Blue Jays avoid arbitration with Guerrero Jr., Chapman, Hernandez with last-minute deals
DUNEDIN, FLA.—When the Blue Jays traded for third baseman Matt Chapman last week, they knew they were going to have him for at least the next two years. Now they know what he’s going to cost them.
Chapman and the Jays beat Tuesday’s deadline to exchange arbitration numbers by agreeing to a two-year contract worth $25 million (U.S.). That means no arbitration hearing this year and no need to worry about it next year, either. The Jays don’t gain any years of control with this contract, and Chapman doesn’t lose any.
The 28-year-old was set to earn somewhere in the neighbourhood of $9.5 million this season through arbitration, with a raise due next season if he has his typical huge defence/solid power type of year.
Signing this contract now guarantees Chapman that healthy raise, even if he doesn’t bounce back from a 2021 season in which his OPS declined for a third straight year.
Chapman’s reward for the new contract was to get spiked by Ender Inciarte as the Yankees’ base runner was caught stealing third base in the top of the fourth inning. He left the game bleeding from his left forearm, but didn’t require any stitches.

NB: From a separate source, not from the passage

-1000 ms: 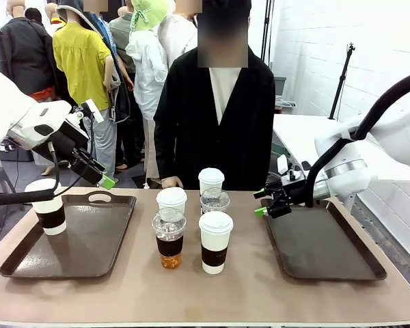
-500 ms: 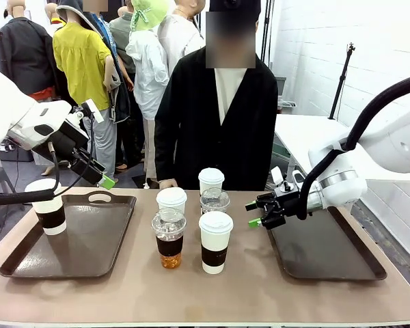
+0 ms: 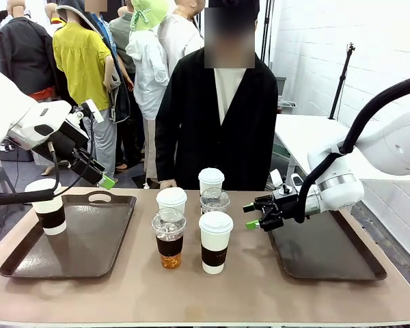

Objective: Distribute the coffee onto the tray.
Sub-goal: Pick up one iced Americano and place it on the right Handle tray.

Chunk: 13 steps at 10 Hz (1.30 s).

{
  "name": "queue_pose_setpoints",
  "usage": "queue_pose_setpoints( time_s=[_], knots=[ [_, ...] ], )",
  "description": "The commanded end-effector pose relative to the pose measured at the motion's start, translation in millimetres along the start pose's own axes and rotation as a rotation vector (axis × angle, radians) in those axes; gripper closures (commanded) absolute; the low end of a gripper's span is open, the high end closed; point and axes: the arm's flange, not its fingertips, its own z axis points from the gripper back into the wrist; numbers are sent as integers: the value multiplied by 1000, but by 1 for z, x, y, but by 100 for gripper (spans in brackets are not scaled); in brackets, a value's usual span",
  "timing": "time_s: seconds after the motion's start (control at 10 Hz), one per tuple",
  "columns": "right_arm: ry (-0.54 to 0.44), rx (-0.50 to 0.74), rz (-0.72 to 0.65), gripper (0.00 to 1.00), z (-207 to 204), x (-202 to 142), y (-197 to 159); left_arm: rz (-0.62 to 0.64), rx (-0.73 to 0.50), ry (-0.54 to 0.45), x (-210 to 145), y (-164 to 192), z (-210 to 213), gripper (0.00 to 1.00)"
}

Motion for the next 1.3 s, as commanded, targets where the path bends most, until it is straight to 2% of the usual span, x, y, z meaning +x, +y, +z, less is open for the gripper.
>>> queue_pose_setpoints(
  time_s=[0.0,0.2,1.2],
  knots=[
    [5,4,2,0,0,0,1,-6,-10,-3,-1,2,1,0],
    [0,0,0,0,0,0,0,-6,-10,-3,-1,2,1,0],
    [-96,29,25,0,-49,-1,-13,-6,-10,-3,-1,2,1,0]
  ],
)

The Jays also announced late Tuesday they had reached a one-year deal with Vladimir Guerrero Jr. for $7.9 million.
Teoscar Hernandez, who is day-to-day with a sore wrist suffered diving for a ball in practice last week, also avoided arbitration. The outfielder, who slugged 32 home runs last season and led the team with 116 RBIs, agreed to a one-year contract worth $10.65 million.

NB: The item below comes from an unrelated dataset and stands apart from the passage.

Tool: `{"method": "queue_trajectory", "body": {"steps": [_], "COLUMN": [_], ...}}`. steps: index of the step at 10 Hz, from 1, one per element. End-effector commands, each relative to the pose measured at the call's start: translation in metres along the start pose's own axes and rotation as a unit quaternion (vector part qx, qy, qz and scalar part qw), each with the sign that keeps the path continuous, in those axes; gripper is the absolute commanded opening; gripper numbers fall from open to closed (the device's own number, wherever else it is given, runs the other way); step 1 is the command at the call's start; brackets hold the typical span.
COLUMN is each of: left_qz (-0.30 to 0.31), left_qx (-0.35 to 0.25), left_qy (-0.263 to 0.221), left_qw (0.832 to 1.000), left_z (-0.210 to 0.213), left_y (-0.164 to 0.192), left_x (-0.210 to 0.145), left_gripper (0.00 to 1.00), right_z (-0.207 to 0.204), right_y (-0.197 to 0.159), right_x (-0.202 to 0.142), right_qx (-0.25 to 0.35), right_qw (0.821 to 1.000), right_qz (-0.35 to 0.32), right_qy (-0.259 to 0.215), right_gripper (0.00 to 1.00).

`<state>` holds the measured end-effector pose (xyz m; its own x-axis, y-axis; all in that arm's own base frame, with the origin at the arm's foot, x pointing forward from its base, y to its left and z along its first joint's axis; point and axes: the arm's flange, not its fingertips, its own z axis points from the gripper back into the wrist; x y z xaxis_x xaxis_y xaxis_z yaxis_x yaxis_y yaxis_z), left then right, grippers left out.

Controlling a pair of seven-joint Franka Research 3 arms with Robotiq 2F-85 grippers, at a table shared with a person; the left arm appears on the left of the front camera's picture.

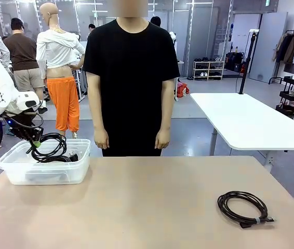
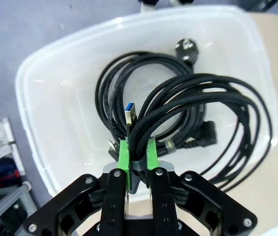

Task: Organize and store the cables.
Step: Place the USB Extension Cable into the Organizing box.

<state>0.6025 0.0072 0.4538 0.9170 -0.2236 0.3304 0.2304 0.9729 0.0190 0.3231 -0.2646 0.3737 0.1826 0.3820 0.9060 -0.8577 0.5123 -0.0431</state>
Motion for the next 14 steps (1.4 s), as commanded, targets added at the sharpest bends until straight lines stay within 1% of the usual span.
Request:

The Jays have also agreed to one-year contracts with the remainder of their arbitration-eligible players, including Cavan Biggio, Ryan Borucki, Adam Cimber, Danny Jansen, Tim Mayza, Trevor Richards, Ross Stripling and Trent Thornton.
Press one for fastball
In the sixth inning of Tuesday’s 9-2 win over the Bronx Bombers, Jays’ catcher Danny Jansen didn’t put any signs down for pitcher Trevor Richards.

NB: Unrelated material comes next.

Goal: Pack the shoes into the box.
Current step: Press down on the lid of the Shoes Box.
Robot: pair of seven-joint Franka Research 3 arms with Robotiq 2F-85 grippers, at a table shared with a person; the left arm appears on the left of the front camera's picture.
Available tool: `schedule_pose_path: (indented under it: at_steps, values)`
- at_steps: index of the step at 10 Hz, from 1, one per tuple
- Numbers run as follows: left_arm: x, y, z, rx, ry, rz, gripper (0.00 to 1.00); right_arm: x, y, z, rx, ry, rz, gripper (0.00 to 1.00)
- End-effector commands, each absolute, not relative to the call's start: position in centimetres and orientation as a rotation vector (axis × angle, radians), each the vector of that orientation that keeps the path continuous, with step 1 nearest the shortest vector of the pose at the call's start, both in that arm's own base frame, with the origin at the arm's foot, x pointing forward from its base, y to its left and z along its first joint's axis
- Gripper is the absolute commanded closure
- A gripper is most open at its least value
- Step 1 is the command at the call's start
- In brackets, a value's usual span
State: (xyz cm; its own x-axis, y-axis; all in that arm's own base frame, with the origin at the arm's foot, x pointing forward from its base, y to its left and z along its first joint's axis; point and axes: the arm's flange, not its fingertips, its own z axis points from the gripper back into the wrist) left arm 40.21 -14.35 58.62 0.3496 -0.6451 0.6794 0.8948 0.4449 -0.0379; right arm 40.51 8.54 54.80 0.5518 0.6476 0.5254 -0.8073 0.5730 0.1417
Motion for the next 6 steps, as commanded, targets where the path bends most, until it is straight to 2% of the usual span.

Instead, Jansen wore a wristband onto which he could press a button that sent a signal to an earpiece Richards was wearing, through which the pitcher heard which pitch to throw.
“It’s just a weird thing,” said Jansen of the new technology. “I think using it today, I didn’t mind it way more than I thought I would. At first, I was kind of skeptical about it. It’s kind of a big change, but there were definitely some benefits to it.”
One of the bigger things to get used to is all the extra time the pitcher has, since he can hear the pitch selection even before the batter steps into the box.
“(Pitchers are) so used to looking at the signs and having focus there instead of already knowing it and (not having to) look there,” explained Jansen. “Then it’s just kind of looking … anywhere … instead of honing in on the hands and the signs.”
Richards attempted to compensate for that by still looking in at Jansen and nodding his head as though the catcher was putting a sign down.
The pitch call is not only audible in the pitcher’s ear, but in the dugout, as well.
“That’s funny, because you can always say ‘No, no, no, don’t throw that pitch,’” joked manager Charlie Montoyo after the game.